If he does, it’s a declaration that has me facing some previously unexplored territory – the future.
Let me explain…
I was 14 in 1967 when my Dad decided to explore the family genealogy as part of the whole ‘Centennial Year’ thing. What we discovered was that the males in the Gray family are pretty short-lived. On average we tend to kick off in the mid-Fifties, with the overall average being a ripe old 56. In the dozen or so generations he was able to track down nobody survived past the age of 60. My father did not buck the trend, passing away from colon cancer at that very same Gray family average.
So over the next few years I thought about that from time to time and by the time I reached my twenties I had pretty much resigned myself to the idea that 55-60 years was the best I could hope for. Planning for retirement was pretty much set aside and I started living life with little more than your basic 5-year plan.
But now, it looks like I have to re-jig my thinking. It would seem that there is a new paradigm on the horizon; for the first time in my life I have to seriously consider the prospect of growing old!
I know, to you it sounds strange, but the reality is that I truly had fully resigned myself to dying of cancer sometime in my Fifties.
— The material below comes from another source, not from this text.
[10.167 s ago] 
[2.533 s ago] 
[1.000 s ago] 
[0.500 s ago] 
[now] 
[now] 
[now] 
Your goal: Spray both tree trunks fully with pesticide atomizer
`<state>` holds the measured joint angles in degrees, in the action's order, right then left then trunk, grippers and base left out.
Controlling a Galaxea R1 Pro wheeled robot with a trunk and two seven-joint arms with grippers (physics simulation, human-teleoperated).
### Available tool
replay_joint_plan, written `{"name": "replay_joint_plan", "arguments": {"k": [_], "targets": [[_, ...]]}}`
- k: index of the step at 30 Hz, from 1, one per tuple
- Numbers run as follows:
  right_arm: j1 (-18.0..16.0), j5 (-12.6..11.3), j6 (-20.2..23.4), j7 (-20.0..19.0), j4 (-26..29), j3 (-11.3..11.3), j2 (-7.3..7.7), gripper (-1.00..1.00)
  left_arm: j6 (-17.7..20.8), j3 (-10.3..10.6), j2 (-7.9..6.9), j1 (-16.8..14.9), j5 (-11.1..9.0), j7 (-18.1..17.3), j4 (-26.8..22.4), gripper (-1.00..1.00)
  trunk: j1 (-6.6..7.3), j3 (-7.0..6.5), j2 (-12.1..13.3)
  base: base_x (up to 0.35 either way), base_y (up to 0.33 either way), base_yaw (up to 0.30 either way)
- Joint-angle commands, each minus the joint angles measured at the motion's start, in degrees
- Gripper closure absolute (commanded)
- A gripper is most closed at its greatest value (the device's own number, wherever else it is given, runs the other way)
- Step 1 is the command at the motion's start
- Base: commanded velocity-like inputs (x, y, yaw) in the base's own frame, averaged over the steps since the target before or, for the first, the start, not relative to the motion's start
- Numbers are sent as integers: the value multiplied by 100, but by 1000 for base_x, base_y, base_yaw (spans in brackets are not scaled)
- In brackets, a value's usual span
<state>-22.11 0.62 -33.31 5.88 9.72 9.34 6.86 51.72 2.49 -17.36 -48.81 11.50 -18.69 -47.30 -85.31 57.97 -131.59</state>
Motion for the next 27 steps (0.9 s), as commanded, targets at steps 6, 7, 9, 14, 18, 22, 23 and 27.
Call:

In fact, in some respects I was actually looking forward to it; you know, seeing Jesus and all. When Dr. Wellman revealed that cancer had been found in my cyst back in November there was no shock, no dismay, no fear, because I had been expecting it all along. The diagnosis arrived exactly on schedule just as it did with my father. There were no surprises at all.
However, one thing has changed – medical science. Unlike all the preceding generations, when the inevitable struck me, no one was saying, “This is it I’m afraid. You have x months to live.” No, instead, there was a very confident team of specialists saying, “Here’s how we’re going to get you out of this.” They laid out a very convincing plan of action and all that they planned has gone exactly as planned, maybe even a little bit better.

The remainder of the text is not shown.